What Happened: Ahead of a busy earnings season, U.S. index futures balanced within Friday’s range.
What Does It Mean: Despite Monday’s session opening well off of Friday’s regular trade high, aggressive sellers quickly disappeared. Instead, participants recovered Friday’s value before finding responsive sellers near the high-volume concentration at $3,809.25 in the S&P 500.
Noting: High-volume concentrations develop after markets spend a lot of time facilitating trade within one area. The prices in this area are valuable and offer favorable entry and exit.
What To Expect: Tuesday’s regular session (9:30 AM – 4:00 PM ET) will likely open in prior-balance and -range, suggesting no immediate directional opportunity.
Few major dynamics to note:
- For numerous sessions, profile structures denoted the presence of short-covering, the result of old, weak-handed business emotionally buying to cover short positions, causing swift movement followed by a stalled advance, or two-sided intraday trade.
- The week ending January 8 established a v-pattern recovery, a price sequence that ought to be followed by further price discovery, as high as the 100% price projection, which happens to be near the multi-month upside breakout target at $4,000.
- Last week’s long-liquidation and subsequent recovery left the market with minimal excess (i.e., a proper end to discovery) at the highs.
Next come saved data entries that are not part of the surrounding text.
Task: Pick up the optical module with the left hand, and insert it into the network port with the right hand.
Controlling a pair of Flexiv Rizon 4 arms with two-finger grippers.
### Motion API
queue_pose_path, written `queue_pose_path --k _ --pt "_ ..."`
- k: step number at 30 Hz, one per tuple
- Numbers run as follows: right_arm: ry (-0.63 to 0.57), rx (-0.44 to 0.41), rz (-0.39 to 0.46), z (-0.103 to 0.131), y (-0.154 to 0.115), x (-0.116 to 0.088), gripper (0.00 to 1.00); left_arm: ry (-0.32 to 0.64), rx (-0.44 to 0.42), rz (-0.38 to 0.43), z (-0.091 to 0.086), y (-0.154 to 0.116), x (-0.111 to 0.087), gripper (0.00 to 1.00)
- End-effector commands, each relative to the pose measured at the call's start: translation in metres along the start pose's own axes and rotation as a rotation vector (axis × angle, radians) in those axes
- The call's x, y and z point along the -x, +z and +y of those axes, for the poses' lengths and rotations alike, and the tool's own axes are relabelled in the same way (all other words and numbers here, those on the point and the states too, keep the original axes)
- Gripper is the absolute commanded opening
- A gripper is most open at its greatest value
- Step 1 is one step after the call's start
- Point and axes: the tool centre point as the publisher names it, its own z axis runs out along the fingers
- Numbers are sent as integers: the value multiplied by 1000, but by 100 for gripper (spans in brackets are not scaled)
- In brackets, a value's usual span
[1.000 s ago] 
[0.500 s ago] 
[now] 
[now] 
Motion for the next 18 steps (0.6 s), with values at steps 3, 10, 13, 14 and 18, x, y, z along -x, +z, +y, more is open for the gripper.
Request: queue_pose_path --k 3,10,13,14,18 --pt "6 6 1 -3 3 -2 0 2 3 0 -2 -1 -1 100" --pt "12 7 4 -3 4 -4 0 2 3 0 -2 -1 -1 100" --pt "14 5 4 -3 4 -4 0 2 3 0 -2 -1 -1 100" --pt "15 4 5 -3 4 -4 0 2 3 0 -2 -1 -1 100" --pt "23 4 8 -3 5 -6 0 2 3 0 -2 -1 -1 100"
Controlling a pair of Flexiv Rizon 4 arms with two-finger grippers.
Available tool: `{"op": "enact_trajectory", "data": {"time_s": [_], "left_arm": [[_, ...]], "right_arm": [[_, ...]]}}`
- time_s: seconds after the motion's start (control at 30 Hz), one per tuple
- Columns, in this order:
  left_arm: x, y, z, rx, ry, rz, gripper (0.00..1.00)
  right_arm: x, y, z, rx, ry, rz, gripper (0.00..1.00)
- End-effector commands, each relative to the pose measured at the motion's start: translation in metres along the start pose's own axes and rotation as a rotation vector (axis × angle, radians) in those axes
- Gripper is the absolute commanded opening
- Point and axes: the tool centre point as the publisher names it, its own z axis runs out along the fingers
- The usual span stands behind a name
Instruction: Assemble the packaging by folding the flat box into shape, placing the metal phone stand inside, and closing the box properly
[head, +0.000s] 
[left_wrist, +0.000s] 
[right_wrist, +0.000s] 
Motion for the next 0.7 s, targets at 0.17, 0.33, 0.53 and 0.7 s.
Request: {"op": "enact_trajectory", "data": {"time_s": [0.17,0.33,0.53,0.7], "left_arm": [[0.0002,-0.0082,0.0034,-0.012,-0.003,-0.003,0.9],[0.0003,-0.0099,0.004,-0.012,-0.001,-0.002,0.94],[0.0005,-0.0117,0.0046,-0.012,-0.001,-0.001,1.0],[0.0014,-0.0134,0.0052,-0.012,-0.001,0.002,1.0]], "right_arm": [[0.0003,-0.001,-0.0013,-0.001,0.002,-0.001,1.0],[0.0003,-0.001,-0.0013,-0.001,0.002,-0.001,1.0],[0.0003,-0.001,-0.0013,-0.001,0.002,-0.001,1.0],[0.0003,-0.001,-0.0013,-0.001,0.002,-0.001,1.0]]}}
The absence of excess, in the case of a high, suggests not enough conviction; in such case participants will liquidate (i.e., back off the high) and strengthen the market, before following through.
Given the above dynamics, the go/no-go level for upside in the S&P 500 is the $3,810.50 regular trade high. The go/no-go level for downside is the regular trade low at $3,775.25. In a failure to break either go/no-go level, the normal course of action would be responsive trade.
Levels Of Interest: $3,810.50 regular trade high and $3,775.25 regular trade low.